La decolonizzazione è il processo con cui, nel XX secolo, molti stati hanno ottenuto l’indipendenza dal dominio coloniale europeo instaurato in modo massiccio con l’avvento della politica dell’imperialismo, responsabile di veri e propri crimini umani tra cui genocidi, schiavismo e l’incontrollato sfruttamento di persone e risorse. Soprattutto negli ultimi decenni la cresciuta sensibilità nei confronti di questa fase oscura della storia europea – iniziata in realtà con le persecuzioni perpetrate contro gli indigeni delle Americhe – ha portato alla distinzione tra “decolonizzazione”, che si riferisce alla politica dei movimenti indipendentisti delle ex colonie e “decolonialismo”, che indica invece un’ideologia più profonda, legata al rifiuto della presunta superiorità culturale e dell’universalità del sapere occidentale. Questo pensiero intende svincolarsi dalle gerarchie della conoscenza occidentale, restituendo pari dignità ad altre forme di culture, saperi e modi di vivere diversi dalla mentalità eurocentrica.

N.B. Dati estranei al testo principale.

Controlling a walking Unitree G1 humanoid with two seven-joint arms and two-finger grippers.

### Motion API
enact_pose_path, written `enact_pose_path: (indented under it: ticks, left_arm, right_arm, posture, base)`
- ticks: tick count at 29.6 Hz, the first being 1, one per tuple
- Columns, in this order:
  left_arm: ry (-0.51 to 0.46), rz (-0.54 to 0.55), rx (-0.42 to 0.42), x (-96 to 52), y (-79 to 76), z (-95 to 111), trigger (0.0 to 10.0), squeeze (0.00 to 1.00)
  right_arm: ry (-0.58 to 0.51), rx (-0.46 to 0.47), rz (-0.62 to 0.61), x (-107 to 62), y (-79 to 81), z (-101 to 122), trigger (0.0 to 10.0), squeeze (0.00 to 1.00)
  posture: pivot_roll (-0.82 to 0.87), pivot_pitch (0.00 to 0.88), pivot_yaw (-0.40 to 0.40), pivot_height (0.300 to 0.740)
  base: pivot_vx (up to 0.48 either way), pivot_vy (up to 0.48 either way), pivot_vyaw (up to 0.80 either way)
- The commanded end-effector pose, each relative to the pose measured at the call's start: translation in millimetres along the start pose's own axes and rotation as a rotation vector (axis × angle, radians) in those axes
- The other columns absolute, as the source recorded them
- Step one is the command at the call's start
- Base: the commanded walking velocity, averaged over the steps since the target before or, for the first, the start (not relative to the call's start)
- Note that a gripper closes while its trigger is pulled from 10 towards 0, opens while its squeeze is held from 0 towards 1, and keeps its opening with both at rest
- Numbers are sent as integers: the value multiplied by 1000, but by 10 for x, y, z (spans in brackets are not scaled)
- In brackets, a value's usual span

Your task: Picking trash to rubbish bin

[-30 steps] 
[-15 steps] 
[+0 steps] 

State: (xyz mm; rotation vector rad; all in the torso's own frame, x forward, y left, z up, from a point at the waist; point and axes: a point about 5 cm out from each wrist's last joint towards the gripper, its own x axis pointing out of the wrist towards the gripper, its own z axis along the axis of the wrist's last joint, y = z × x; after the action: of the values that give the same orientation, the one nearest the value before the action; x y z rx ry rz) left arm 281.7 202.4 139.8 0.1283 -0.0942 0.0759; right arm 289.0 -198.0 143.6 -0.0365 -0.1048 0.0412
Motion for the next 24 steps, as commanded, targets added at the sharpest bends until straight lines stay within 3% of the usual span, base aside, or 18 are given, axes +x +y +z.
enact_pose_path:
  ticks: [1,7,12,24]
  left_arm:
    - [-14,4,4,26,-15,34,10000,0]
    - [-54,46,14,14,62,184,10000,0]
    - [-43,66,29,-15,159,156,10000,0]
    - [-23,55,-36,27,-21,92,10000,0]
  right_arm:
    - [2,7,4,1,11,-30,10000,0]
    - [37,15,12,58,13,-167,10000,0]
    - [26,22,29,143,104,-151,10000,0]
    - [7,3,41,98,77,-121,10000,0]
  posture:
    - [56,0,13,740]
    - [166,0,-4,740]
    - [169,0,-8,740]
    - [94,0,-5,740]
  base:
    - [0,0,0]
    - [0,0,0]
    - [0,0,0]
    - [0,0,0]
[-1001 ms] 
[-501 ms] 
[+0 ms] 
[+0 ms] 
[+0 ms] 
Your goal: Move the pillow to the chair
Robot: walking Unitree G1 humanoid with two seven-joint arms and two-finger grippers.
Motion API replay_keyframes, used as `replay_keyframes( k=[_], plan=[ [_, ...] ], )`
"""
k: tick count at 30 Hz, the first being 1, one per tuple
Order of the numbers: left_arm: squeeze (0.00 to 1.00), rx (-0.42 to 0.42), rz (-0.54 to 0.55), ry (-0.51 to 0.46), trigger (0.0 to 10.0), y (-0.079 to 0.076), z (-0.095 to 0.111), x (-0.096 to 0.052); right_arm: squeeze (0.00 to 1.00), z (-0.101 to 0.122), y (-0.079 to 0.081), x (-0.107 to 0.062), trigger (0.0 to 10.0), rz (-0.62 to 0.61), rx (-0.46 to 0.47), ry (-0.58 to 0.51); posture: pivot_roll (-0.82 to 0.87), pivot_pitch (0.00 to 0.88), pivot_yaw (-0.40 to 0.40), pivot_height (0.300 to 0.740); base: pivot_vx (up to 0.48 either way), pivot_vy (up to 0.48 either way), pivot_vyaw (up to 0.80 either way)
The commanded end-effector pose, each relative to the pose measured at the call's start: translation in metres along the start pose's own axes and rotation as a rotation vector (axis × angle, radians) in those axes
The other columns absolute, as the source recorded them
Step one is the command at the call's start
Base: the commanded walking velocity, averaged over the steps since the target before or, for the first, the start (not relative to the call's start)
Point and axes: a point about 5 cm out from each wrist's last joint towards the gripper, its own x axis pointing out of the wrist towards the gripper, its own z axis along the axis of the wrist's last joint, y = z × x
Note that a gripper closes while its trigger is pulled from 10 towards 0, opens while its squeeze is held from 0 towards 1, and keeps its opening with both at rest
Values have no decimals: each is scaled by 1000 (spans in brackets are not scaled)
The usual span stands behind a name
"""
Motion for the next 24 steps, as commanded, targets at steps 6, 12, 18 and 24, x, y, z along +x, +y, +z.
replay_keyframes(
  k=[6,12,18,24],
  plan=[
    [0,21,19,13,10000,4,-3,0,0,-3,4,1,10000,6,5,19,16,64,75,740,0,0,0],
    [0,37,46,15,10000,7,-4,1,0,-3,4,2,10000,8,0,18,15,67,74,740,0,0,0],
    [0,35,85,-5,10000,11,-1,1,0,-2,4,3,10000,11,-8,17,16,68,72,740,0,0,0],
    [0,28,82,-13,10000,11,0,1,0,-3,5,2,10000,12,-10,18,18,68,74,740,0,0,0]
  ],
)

Il colonialismo è andato del resto di pari passo con una violenta appropriazione culturale, in molti casi proprio a partire dai nomi geografici, che furono assegnati arbitrariamente dagli europei senza tenere conto dei toponimi locali o dell’effettiva natura di luoghi già abitati da millenni. Nomi come “Congo Belga” o “Rhodesia” – attuale Zimbabwe, denominato originariamente così in onore di Cecil Rhodes, politico che ebbe particolare rilievo nel colonialismo britannico – sono tragici esempi di come quei territori esistessero solo in funzione degli stati europei che esercitavano il potere negando completamente ogni specificità culturale e geografica.
I musei etnografici europei nacquero spesso nell’Ottocento a partire dalle collezioni di manufatti, oggetti d’uso e religiosi, tessuti, strumenti musicali, opere d’arte, ceramiche, armi e molti altri tipi di creazioni umane di cui gli europei si impadronirono durante le spedizioni coloniali. Le esposizioni museali avevano lo scopo di illustrare, in modo improprio, parziale e fortemente prevenuto, la natura e la vita di popoli ritenuti esotici. L’intrinseca violenza dei conquistatori verso queste diverse etnie era collegata a una profonda ignoranza delle loro reali usanze e modi di pensare; e l’assoluta fiducia nella supremazia culturale e scientifica occidentale portava concretamente alla descrizione – nelle schede esplicative dei musei – di quei popoli come barbari, selvaggi, inferiori. Razzismo, ignoranza e pregiudizi si rafforzavano a vicenda, e i residui di questa mentalità sono divenuti sempre più problematici nella coscienza post-coloniale europea, al punto che è si è sentita la necessità di riformulare completamente la concezione di un museo antropologico-etnografico.